You make many good points, do you ever come at a crossroad where you may prefer a certain lighting setup, but you know it will over accentuate areas that you know would stand out too much without retouching? For instance, maybe a model is posed in a way that emphasizes rough areas of the skin, do you adjust for post processing in mind, or do you specifically light scenes for emotional impact? Or perhaps something else entirely?
Pictures with hard light are powerful by nature of the light itself. Seldom is it flattering, exactly the reason you have to observe when it is going to cause the least damage. Lighting placement doesn't change good control and accurate placement adapted for each physiology, and light quality will always apply. One of my signature elements is shadows, across the body hiding parts that will add mystery and or create form by volume.
Pictures without shadow can be interesting but often have little dimension. The stronger the shadows are the more you feel the power of form. With direct sun the highlight to shadow ratio is beyond what a camera can handle so one has to choose carefully the exposure. When doing so it will always look different to the eye when shot as compared to the final results. Reflectors of course can and are used, yet I am very specific about maintaining the direction of light not filling at opposing angles which would kill the volume that make pictures strong. Post processing on the raw leaves lots of room for tailoring contrast and local detail without removing integrity. Cameras still seem so basic compared to what can be done on the raw.
Speaking of lighting, when you want to light a scene, how do you decide what lighting setup you will be using? In that, is there a process you go through mentally? Or what factors must be thought of before deciding your setup?

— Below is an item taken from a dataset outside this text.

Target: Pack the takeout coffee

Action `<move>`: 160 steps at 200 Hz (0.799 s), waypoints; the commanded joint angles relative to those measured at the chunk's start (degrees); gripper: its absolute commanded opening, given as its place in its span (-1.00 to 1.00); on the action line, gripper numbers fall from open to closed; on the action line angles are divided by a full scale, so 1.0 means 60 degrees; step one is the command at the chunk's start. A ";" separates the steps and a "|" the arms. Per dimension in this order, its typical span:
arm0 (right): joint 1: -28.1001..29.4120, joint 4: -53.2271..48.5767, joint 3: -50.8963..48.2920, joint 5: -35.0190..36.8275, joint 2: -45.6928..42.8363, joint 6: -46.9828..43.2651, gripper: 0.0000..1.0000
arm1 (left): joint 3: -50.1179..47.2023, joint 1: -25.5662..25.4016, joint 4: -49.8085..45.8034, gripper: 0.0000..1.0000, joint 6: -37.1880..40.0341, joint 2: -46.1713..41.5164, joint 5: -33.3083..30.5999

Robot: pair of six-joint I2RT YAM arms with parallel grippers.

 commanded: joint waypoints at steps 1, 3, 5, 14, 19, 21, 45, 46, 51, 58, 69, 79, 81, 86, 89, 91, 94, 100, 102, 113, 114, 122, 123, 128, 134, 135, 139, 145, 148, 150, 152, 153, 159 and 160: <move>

Since my motivation is sunlight, I have to work with what I have. Daylight changes so fast, it is like dancing with it as you make pictures, in and out of sun, shade, a shadow, a reflection here and there. Magic happens quickly, quietly, all I have to do is have the dance steps with my model. When it is raining, inspiration then has to be added light. Omnipresent overcast light is still beautiful, it just needs some help. For that I have recently started to use LED lights to supplement daylight.
Stills photography is relatively easy as we don't have the power needs of film. Flash is very efficient, and you can make dramatic images with little lightweight gear. That said, if I have to do dramatic lighting, like beauty clinical images, it is easier with top end equipment as modeling lights are better designed to represent the actual flash tube. I learned most of the basics of lighting when I first started. Now it is just those subtle details that were learned through trial and lots of errors (spelled complete failures). A little tip, if it is front lighting with beauty dishes, octaboxes or box lights use the edge rather than point the light directly at the subject.